A revolutionary, Rodney saw the knowledge of African History as being "in the service of Black Revolution". At age 26 he was part of that impatient group of young Caribbean persons who empathised with the question "If not now ­ when"? He had seen persons in Jamaica unable to travel to countries like Cuba because their passports had been taken away. Most books, newspapers, or documents which contributed to black or revolutionary consciousness were prohibited by the Jamaican State at the time.

Challenged for embracing violence as a revolutionary tool, David Hinds reminds us that Walter Rodney "taught us there is no greater violence than when a mother cannot find breakfast for her children in the morning, or when young people cannot find work, or when our education system under-educates and mis-educates our children, or when our elderly cannot live on their pension, or when our women are driven into the bosom of the night in order to make ends meet, or when half of our population are told that they do not matter because of the party they vote for".

It was sentiments like these, along with his presentations on African History as a liberating force, that was the catalyst for the demonstrations. The Vice Chancellor of the University, Sir Phillip Sherlock, who objected to the Government's actions was the subject of " outrageous and venomous attack". The attacks on the students at the University were unending.

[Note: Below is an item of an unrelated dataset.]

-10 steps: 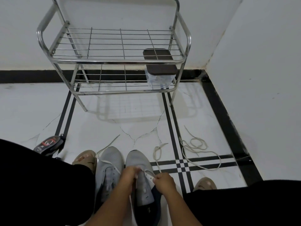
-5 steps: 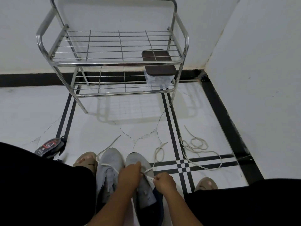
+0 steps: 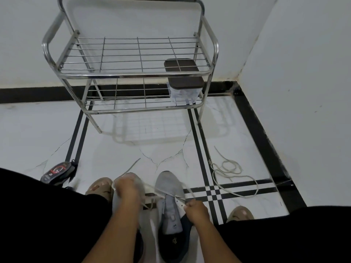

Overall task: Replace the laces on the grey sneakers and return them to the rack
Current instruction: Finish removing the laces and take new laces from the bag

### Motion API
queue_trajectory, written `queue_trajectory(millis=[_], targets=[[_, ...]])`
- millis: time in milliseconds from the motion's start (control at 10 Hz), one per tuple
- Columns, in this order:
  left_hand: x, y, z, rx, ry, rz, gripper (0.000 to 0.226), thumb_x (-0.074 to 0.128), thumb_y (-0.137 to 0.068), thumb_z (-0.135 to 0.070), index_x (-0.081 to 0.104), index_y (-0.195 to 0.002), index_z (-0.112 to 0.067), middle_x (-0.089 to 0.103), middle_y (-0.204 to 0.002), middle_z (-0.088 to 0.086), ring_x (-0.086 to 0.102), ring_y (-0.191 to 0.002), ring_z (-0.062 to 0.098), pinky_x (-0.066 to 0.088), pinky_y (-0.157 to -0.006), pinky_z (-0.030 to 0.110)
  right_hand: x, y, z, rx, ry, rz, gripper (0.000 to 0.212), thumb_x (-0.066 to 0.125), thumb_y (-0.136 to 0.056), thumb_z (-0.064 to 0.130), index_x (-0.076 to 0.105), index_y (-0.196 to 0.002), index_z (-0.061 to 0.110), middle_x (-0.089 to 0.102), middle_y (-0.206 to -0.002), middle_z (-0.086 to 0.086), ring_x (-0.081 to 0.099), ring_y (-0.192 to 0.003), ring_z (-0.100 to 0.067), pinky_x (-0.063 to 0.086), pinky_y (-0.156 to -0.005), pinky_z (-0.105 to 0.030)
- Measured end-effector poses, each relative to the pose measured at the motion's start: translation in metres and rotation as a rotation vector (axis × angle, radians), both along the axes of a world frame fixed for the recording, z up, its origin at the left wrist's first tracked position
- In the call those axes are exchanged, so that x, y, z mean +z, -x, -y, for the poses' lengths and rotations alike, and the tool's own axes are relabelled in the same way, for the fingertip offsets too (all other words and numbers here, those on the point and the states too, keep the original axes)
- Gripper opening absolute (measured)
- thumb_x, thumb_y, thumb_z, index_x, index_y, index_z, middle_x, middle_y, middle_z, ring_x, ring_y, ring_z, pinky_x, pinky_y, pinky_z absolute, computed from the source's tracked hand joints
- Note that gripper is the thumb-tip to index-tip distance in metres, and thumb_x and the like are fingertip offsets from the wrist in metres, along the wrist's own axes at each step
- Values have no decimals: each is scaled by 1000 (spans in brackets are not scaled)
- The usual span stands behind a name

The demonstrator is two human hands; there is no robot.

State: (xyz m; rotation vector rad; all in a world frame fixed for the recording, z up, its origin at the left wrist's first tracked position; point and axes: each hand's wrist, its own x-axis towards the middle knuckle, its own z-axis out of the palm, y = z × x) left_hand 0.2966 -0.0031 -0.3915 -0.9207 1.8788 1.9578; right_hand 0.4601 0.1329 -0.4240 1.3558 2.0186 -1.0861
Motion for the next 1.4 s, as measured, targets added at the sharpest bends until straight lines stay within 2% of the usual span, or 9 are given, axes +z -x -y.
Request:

The events gave rise to the formation of the Abeng Newspaper and the Abeng Movement. The newspaper, first published on February 1, 1969 had its last issue ­ its 35th in October of the same year ­ almost one year after the Rodney demonstrations. One month earlier another Guyanese ­ 33-year-old Economics Lecturer ­ Dr. C.Y. Thomas was also banned from entering Jamaica to teach at the University.

ALUTA CONTINUA

Following the euphoria of Independence in 1962, Jamaica was in ferment ­ from the Chinese riots to the Black Power riots. State repression was rampant. The Council for Human Rights was stretched. Young people were infected by this ferment. Ideas contended. Academia contributed to this ferment through a Think Tank ­ the New World Group. An activist PNP associate ­ the Young Socialist League ­was confident and outspoken.

It was into this cauldron in 1968 that Walter Rodney stepped. Speaking in Montreal on October 18, on the topic ­ "The Groundings with my brothers" ­ he reminded us that "the struggle was there long before I went and will continue long after I have left". One Love One Heart.

Dental Surgeon , Dr. D.K. Duncan, is a former General Secretary and Cabinet Minister in the PNP Administration of the 1970's.